- PROBLEM TO WORK ON
The lines below that include the word "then" are to be reported.

Records from a data collection

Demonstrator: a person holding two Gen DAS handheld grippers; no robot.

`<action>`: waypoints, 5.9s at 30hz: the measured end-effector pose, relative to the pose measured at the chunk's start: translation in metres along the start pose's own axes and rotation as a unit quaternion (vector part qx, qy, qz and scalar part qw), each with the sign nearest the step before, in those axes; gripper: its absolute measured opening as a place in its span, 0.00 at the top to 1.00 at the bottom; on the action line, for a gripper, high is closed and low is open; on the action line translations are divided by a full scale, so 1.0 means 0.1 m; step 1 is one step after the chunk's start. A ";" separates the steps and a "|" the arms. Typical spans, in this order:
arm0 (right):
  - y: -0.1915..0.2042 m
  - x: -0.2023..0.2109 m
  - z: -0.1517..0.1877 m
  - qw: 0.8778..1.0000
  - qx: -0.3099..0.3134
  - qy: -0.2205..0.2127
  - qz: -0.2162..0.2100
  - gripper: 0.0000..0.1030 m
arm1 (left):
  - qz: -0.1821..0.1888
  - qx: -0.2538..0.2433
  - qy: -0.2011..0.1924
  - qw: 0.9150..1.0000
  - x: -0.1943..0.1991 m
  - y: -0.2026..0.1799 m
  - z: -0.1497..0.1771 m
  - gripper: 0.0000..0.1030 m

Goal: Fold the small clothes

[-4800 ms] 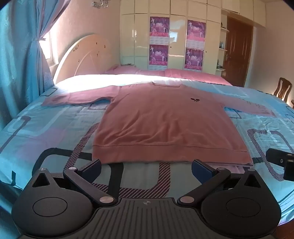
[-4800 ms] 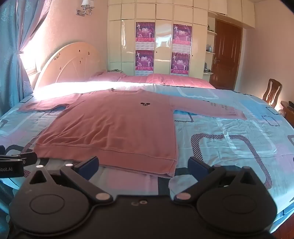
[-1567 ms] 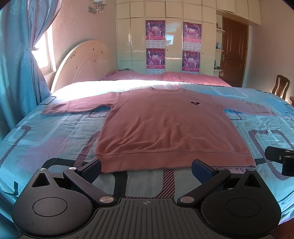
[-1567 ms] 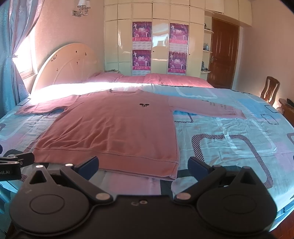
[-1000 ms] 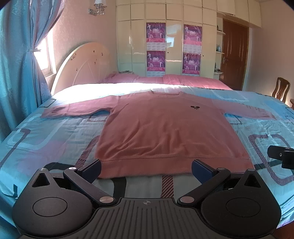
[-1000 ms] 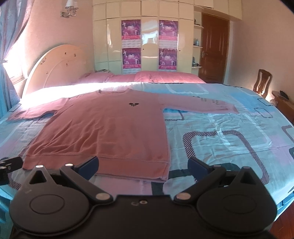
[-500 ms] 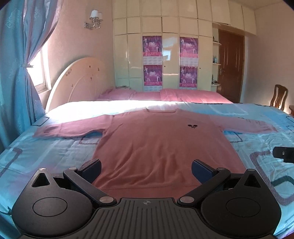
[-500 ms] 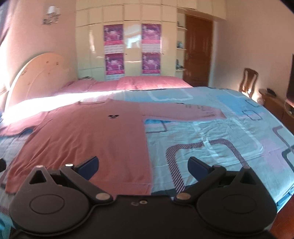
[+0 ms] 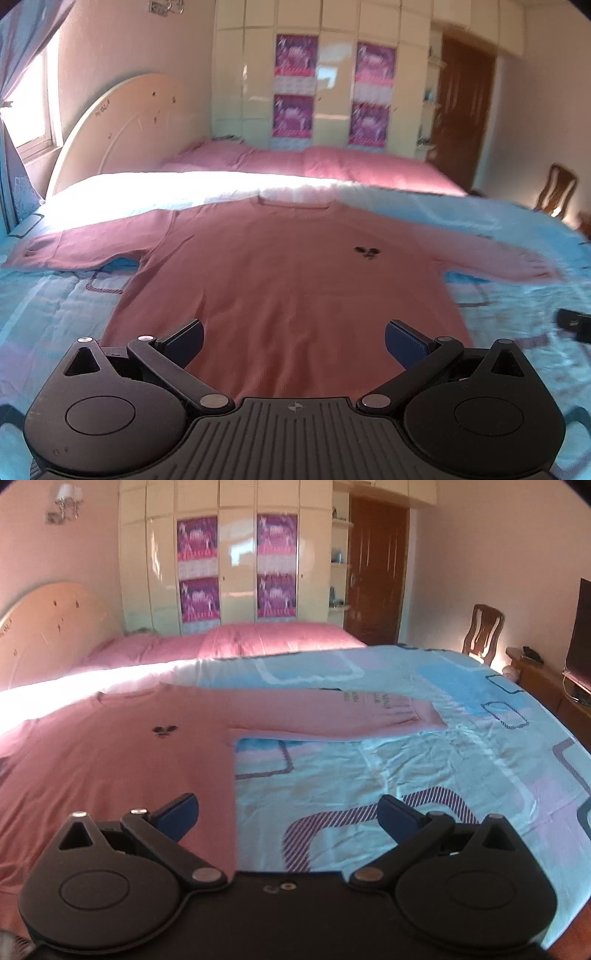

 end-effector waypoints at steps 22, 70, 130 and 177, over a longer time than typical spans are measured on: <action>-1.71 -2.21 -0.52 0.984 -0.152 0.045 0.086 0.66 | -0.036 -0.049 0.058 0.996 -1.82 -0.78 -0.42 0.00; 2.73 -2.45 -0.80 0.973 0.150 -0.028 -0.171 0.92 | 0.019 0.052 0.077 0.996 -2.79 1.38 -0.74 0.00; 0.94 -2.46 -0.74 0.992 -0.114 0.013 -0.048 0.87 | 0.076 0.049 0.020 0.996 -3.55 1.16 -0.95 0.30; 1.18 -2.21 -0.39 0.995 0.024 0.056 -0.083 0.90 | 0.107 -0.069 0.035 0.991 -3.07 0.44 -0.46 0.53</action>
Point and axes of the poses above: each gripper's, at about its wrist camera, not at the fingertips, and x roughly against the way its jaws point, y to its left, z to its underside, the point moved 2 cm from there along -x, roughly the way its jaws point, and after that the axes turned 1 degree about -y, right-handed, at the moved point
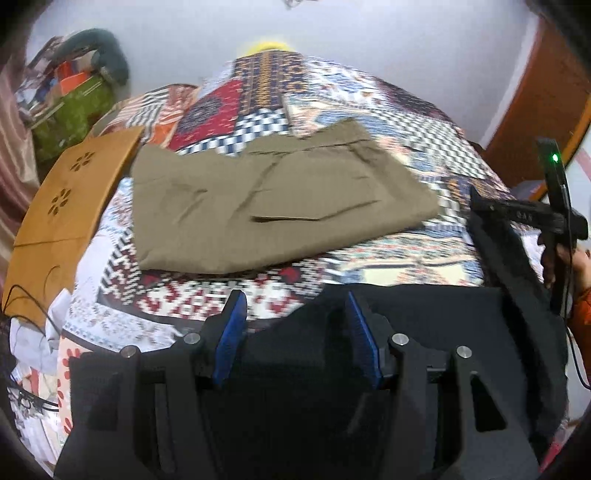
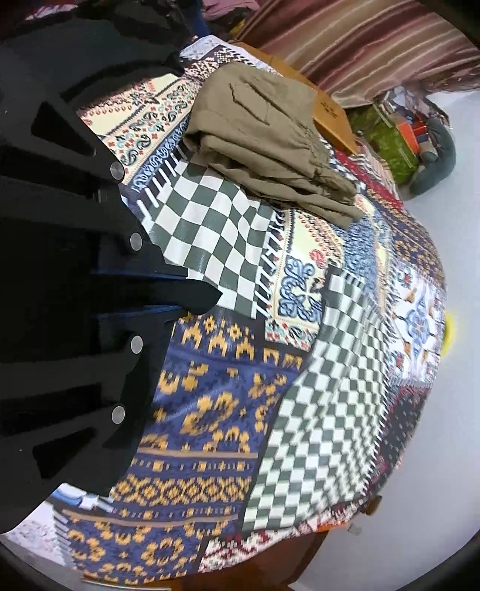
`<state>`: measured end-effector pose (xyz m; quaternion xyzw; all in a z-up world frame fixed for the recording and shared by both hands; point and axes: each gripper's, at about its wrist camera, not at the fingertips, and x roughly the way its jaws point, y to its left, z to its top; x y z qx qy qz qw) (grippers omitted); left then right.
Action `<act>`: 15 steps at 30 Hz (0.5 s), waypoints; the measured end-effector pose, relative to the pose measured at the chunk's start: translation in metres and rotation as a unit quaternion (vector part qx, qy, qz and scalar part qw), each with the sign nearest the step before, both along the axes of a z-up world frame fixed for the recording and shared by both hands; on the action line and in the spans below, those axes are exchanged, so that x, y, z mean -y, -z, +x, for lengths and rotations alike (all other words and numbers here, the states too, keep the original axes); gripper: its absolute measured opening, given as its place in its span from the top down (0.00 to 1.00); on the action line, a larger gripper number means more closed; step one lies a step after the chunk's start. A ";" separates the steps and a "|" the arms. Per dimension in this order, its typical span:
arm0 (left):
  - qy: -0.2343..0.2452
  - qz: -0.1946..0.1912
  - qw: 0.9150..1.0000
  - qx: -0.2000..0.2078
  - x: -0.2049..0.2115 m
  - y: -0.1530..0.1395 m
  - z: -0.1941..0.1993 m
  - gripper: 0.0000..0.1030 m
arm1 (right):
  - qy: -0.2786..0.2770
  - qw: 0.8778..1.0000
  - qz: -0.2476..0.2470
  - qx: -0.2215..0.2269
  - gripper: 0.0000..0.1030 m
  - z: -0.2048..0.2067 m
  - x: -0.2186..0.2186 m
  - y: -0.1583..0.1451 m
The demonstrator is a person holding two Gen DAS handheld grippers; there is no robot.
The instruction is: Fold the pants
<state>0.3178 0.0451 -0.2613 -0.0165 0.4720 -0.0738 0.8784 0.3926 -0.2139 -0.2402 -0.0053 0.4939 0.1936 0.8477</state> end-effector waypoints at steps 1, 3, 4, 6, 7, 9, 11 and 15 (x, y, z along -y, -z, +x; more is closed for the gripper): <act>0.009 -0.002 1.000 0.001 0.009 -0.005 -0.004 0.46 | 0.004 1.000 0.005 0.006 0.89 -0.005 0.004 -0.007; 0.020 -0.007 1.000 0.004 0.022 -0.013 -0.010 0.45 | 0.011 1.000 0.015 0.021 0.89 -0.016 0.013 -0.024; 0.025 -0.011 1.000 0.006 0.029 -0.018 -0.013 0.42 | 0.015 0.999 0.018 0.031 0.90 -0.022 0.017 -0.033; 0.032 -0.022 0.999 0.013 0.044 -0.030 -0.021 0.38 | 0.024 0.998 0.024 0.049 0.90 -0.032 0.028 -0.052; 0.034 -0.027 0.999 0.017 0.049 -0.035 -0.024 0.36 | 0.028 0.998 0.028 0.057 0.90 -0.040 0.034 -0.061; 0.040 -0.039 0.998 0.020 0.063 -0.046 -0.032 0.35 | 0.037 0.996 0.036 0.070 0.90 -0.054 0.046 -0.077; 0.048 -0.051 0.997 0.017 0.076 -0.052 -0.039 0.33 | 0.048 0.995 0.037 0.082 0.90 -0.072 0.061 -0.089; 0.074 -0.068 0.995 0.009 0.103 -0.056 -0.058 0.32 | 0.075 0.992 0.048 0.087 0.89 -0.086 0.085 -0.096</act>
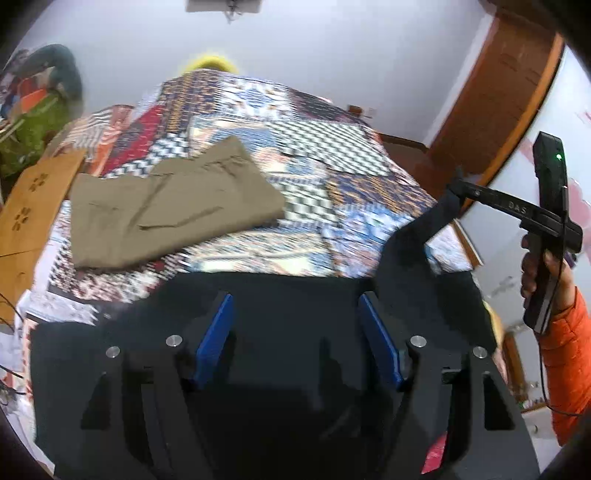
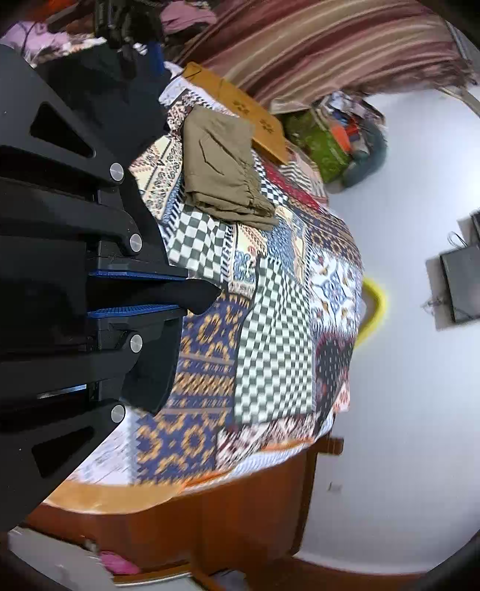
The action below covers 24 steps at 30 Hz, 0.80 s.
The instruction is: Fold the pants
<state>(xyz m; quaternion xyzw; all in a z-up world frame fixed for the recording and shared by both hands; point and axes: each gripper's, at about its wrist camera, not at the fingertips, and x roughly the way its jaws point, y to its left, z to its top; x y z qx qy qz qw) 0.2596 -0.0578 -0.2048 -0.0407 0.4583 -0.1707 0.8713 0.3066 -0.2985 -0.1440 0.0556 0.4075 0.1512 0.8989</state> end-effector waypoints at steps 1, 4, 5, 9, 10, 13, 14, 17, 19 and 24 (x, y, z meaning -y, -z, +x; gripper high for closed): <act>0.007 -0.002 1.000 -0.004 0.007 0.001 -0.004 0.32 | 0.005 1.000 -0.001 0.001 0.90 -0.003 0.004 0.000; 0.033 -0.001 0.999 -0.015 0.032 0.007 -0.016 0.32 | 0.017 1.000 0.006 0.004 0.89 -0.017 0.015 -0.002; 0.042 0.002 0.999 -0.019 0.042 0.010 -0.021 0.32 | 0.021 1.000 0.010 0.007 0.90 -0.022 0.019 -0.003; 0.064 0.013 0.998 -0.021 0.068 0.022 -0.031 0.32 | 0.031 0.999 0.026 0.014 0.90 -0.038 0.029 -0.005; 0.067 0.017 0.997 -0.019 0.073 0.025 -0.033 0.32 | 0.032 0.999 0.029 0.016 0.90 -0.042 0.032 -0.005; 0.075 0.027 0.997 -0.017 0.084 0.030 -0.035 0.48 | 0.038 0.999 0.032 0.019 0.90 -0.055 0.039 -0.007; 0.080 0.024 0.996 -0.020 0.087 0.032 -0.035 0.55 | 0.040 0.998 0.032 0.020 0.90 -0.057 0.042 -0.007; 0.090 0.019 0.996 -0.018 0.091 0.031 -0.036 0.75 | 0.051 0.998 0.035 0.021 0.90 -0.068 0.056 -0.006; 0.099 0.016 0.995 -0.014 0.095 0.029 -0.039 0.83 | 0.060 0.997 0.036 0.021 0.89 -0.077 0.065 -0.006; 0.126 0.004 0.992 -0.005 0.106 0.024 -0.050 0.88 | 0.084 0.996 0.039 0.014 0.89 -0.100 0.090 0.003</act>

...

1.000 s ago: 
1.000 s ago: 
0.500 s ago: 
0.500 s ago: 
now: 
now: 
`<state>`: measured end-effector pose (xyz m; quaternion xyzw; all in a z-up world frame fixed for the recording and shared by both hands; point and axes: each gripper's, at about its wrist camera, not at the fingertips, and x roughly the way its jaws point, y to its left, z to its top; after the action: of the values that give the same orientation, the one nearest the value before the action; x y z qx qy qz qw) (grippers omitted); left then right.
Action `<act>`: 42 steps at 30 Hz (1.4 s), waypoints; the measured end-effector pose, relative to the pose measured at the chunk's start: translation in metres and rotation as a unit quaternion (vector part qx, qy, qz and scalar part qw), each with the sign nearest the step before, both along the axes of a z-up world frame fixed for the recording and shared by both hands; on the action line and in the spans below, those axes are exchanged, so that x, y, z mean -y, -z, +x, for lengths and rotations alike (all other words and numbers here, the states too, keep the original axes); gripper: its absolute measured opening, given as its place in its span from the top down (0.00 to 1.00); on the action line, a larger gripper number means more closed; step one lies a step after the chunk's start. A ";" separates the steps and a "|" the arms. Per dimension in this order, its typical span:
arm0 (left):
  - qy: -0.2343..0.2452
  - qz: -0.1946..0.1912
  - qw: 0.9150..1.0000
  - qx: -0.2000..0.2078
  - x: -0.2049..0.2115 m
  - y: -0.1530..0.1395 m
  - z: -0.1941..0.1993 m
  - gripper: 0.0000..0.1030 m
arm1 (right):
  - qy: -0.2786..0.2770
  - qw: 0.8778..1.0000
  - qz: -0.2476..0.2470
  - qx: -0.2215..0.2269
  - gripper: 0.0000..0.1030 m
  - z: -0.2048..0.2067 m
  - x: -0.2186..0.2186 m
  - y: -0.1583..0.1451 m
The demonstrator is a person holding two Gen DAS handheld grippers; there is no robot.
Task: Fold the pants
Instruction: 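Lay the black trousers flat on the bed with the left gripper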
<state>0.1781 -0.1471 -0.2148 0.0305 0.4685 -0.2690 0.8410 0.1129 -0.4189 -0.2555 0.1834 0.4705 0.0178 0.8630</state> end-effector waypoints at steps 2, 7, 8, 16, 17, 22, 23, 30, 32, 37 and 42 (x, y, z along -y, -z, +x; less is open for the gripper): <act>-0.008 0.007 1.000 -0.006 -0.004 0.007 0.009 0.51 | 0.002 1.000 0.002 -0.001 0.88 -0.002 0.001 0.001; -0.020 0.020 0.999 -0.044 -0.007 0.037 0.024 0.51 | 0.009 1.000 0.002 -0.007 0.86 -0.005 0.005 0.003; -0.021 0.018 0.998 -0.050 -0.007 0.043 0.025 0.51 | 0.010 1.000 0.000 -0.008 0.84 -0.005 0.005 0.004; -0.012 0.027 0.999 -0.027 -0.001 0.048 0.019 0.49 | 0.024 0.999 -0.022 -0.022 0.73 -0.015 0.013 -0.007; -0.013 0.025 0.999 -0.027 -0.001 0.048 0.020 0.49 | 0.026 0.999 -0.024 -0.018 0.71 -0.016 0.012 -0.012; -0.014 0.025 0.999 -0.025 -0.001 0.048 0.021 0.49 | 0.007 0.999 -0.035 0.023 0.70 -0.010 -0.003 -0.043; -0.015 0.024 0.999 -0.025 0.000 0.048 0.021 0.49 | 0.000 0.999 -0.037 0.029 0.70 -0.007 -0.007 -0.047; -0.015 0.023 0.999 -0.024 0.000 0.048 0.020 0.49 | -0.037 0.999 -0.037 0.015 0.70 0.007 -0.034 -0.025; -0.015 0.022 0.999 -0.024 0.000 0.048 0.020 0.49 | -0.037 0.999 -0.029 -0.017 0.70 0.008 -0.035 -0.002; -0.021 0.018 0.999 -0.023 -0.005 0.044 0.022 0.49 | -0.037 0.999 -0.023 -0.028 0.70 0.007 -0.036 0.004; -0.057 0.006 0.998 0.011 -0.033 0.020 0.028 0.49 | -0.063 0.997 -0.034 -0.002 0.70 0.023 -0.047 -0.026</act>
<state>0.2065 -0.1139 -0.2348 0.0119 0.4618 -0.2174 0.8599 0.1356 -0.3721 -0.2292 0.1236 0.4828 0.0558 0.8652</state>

- OUTPUT FOR THIS TASK
`<state>`: measured end-effector pose (xyz m; quaternion xyzw; all in a z-up world frame fixed for the recording and shared by both hands; point and axes: each gripper's, at about its wrist camera, not at the fingertips, and x roughly the way its jaws point, y to its left, z to its top; x y z qx qy qz qw) (grippers omitted); left then right.
`<state>`: measured end-effector pose (xyz m; quaternion xyzw; all in a z-up world frame fixed for the recording and shared by both hands; point and axes: each gripper's, at about its wrist camera, not at the fingertips, and x roughly the way its jaws point, y to its left, z to its top; after the action: of the values that give the same orientation, the one nearest the value before the action; x y z qx qy qz qw) (grippers omitted); left then right.

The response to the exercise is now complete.